From the first line of the entries below through the line bearing "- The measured", write out each line exactly. Omit pictures.

-- Dataset records --
____________________
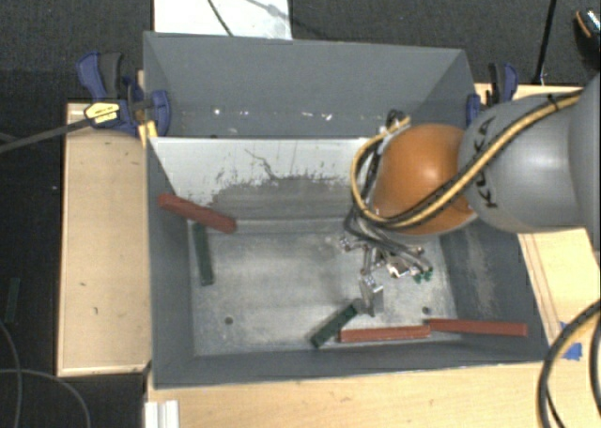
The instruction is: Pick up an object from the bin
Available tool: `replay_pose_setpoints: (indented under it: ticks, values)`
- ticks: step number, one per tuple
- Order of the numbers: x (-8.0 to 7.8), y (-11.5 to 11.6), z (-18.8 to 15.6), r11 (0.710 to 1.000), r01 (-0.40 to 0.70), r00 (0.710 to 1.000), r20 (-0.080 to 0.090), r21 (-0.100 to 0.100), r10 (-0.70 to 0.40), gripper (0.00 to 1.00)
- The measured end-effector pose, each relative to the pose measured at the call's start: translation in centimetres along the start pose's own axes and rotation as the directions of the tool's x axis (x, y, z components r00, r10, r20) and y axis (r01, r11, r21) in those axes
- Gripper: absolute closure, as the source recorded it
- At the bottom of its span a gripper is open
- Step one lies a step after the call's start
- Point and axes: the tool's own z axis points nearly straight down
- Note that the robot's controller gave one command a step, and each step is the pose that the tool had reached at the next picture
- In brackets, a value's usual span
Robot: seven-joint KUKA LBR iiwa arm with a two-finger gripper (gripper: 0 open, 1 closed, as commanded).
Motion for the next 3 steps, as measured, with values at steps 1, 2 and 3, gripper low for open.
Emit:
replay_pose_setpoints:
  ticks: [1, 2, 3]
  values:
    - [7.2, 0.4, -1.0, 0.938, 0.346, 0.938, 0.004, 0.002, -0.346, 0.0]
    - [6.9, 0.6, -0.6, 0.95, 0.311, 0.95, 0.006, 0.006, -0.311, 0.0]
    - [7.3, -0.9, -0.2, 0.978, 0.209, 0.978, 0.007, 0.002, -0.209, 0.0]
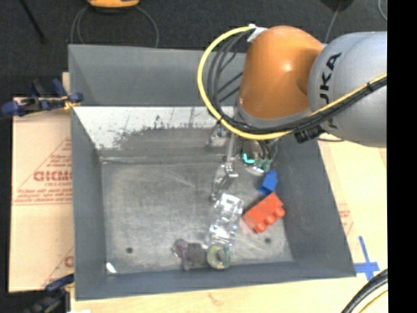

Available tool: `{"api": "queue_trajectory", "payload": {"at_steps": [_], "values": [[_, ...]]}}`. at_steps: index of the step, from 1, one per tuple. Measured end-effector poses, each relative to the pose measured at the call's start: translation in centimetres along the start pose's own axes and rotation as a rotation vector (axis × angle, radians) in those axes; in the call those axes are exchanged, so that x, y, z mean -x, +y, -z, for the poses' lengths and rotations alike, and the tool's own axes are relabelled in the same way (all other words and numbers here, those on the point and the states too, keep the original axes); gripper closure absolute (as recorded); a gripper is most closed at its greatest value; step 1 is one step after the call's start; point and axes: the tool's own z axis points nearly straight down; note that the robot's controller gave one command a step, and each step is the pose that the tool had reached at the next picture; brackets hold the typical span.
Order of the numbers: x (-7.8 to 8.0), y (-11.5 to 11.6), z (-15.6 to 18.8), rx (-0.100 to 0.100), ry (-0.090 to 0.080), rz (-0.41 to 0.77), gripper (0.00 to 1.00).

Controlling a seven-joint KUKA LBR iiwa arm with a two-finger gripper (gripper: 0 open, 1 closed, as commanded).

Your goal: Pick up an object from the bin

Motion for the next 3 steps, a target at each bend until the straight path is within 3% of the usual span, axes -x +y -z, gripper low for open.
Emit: {"api": "queue_trajectory", "payload": {"at_steps": [1, 2, 3], "values": [[-2.8, -4.4, -13.1, -0.002, 0.0, 0.1, 0.0], [-1.9, -7.4, -15.4, 0.004, -0.02, 0.069, 0.0], [-2.0, -7.6, -15.5, -0.001, -0.022, 0.075, 1.0]]}}
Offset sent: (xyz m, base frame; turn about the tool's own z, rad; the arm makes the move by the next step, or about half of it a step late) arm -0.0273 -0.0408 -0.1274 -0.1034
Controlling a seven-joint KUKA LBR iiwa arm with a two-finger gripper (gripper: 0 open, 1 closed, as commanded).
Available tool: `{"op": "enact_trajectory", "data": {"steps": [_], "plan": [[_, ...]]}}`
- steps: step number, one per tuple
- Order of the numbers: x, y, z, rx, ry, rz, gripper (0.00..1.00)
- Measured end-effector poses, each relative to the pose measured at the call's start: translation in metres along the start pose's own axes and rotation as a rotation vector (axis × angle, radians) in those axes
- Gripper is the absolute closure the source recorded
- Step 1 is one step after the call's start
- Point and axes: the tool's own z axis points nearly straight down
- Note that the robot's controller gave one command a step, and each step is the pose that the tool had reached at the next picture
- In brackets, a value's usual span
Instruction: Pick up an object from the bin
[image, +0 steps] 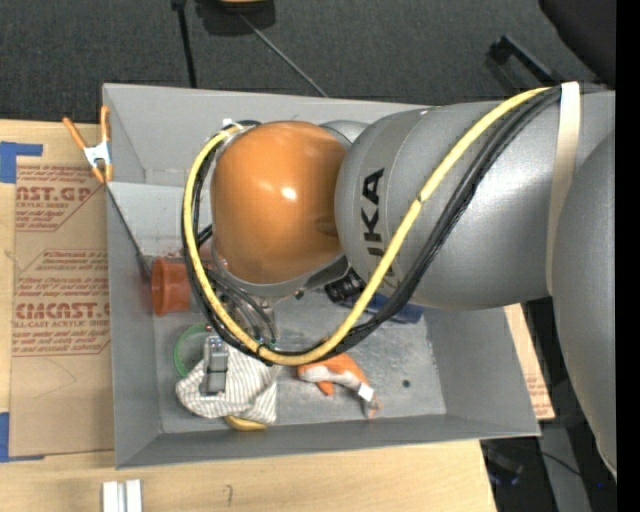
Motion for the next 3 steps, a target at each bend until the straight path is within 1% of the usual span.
{"op": "enact_trajectory", "data": {"steps": [1, 2, 3], "plan": [[-0.011, -0.018, 0.057, 0.000, -0.002, -0.161, 0.00], [-0.014, -0.071, 0.083, 0.002, 0.001, -0.367, 0.00], [-0.043, -0.047, 0.094, 0.000, -0.002, -0.606, 0.00]]}}
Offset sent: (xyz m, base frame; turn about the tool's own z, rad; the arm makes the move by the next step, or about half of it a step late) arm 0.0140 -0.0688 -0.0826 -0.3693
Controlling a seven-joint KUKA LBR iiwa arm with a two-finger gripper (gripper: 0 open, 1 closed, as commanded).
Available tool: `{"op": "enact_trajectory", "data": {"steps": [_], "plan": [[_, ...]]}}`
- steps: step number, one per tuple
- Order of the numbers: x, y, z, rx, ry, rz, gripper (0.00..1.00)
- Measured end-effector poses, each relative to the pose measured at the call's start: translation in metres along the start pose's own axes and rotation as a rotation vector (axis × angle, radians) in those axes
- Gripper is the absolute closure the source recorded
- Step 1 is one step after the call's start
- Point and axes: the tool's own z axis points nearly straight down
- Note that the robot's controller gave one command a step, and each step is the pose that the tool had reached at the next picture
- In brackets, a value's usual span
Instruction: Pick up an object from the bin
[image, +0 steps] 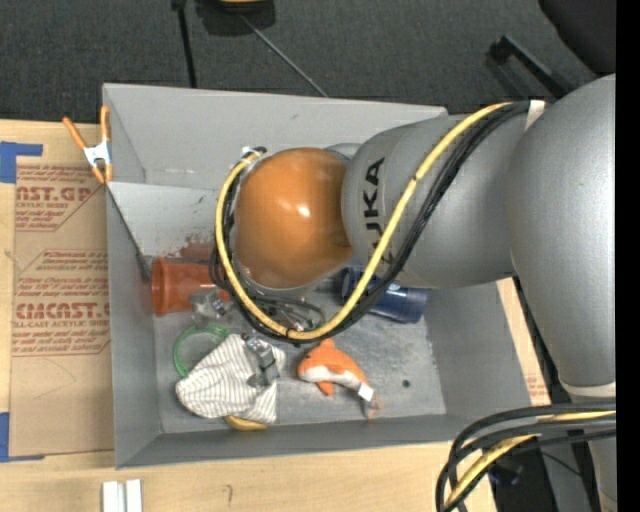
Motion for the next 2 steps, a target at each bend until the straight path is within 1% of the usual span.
{"op": "enact_trajectory", "data": {"steps": [1, 2], "plan": [[0.024, 0.001, 0.077, -0.001, 0.009, 0.026, 0.00], [-0.031, -0.002, 0.078, 0.001, 0.003, -0.586, 1.00]]}}
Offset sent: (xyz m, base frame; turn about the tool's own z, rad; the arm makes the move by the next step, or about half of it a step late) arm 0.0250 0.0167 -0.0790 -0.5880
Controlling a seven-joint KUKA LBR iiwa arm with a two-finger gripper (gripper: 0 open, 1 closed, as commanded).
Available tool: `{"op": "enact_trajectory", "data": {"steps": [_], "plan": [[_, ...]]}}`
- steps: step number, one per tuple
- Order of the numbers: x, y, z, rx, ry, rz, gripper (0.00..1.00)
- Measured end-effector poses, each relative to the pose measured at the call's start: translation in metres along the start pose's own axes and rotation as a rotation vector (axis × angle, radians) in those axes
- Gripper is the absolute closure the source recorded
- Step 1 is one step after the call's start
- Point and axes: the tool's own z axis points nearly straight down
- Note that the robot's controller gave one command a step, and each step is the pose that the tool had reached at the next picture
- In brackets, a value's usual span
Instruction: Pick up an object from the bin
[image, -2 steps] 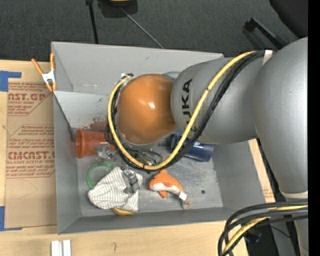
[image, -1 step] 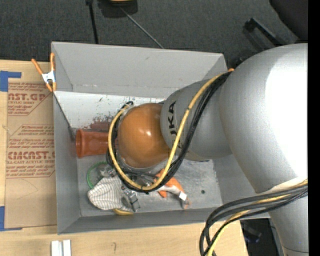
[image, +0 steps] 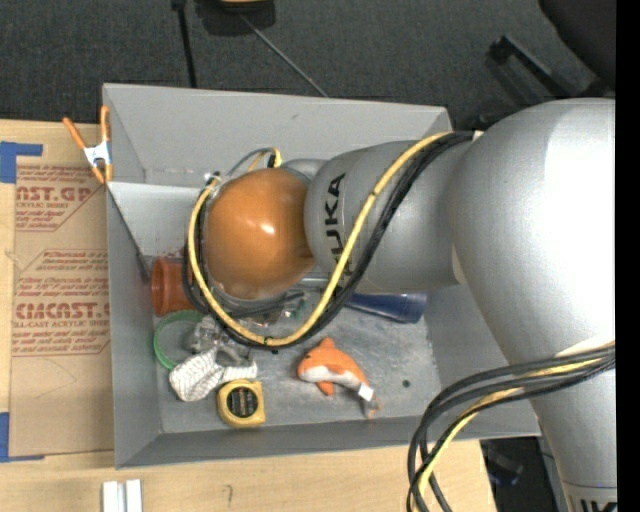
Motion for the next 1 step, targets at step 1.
{"op": "enact_trajectory", "data": {"steps": [1], "plan": [[0.0004, 0.0003, 0.0000, 0.000, -0.001, 0.002, 1.00]]}}
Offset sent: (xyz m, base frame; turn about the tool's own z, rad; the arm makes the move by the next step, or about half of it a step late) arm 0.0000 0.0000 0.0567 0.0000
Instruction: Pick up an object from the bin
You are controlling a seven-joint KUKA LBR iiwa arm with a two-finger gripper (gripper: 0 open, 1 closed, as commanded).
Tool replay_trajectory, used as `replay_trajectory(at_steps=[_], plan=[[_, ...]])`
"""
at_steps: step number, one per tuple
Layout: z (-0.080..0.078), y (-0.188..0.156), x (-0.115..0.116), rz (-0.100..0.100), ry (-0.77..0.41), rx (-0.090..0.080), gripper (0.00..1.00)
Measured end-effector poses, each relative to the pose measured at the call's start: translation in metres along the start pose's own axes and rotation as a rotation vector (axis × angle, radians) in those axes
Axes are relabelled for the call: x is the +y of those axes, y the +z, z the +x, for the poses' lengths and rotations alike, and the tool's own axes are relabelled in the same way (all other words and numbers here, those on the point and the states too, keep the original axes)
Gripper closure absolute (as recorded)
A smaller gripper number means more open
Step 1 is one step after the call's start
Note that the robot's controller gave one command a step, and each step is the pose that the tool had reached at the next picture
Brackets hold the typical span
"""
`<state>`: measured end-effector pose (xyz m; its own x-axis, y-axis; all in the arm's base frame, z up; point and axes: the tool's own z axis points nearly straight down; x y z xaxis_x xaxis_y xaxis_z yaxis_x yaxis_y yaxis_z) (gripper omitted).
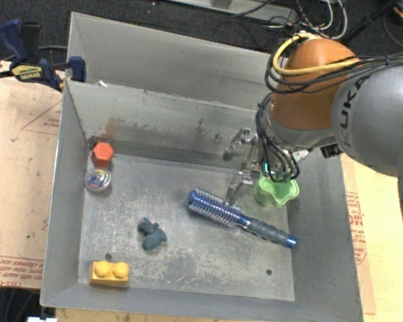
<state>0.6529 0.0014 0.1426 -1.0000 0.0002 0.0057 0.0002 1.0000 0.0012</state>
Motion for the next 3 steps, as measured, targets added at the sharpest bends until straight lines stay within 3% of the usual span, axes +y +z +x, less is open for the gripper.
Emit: replay_trajectory(at_steps=[1, 2, 3], plan=[[0.037, 0.070, -0.013, -0.003, 0.067, -0.015, 0.00], [0.035, 0.066, -0.012, -0.003, 0.065, -0.019, 1.00], [0.033, -0.072, -0.061, 0.001, -0.151, -0.014, 1.00]])
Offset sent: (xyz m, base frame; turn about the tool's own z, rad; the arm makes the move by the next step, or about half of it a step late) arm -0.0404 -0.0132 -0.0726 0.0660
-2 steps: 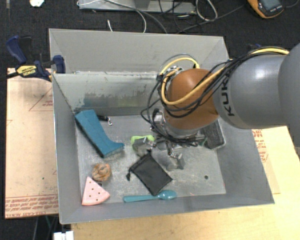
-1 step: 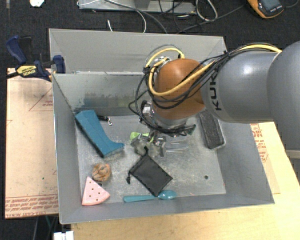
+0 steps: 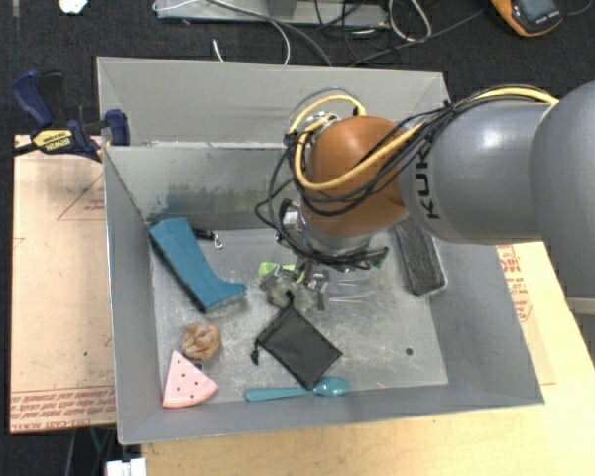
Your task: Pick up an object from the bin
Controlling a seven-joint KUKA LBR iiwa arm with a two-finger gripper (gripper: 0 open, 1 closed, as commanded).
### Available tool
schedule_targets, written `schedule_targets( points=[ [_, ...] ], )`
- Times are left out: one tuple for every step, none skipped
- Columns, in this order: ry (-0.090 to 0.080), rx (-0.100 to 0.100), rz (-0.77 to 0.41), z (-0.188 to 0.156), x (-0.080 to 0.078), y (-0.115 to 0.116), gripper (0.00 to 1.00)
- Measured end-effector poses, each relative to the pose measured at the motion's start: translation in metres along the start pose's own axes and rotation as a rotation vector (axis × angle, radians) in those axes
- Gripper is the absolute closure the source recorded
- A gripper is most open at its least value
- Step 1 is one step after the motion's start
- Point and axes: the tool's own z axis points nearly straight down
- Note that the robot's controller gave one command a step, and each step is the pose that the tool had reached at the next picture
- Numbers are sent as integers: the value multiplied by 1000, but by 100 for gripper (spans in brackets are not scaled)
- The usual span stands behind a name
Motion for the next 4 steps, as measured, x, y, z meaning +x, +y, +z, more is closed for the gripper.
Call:
schedule_targets(
  points=[
    [3,-5,2,-29,0,2,100],
    [2,-6,3,-82,-1,2,100],
    [-5,1,7,-105,-3,0,100],
    [-1,-5,9,-123,-2,2,100]
  ],
)
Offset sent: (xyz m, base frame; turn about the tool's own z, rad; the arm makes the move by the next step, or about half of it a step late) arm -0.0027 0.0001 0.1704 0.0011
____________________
-- ANSWER --
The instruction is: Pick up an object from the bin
Available tool: `replay_pose_setpoints: (indented under it: ticks, values)`
- ticks: step number, one per tuple
- Order of the numbers: x (-8.0 to 7.8), y (-11.5 to 11.6), z (-18.8 to 15.6), r11 (0.710 to 1.000), r01 (-0.40 to 0.70), r00 (0.710 to 1.000), r20 (-0.080 to 0.090), r21 (-0.100 to 0.100), r10 (-0.70 to 0.40), gripper (0.00 to 1.00)
- The measured end-effector pose, each relative to the pose measured at the call's start: translation in centimetres along the start pose's own axes and rotation as the directions of the tool's x axis (x, y, z components r00, r10, r20) and y axis (r01, r11, r21) in those axes

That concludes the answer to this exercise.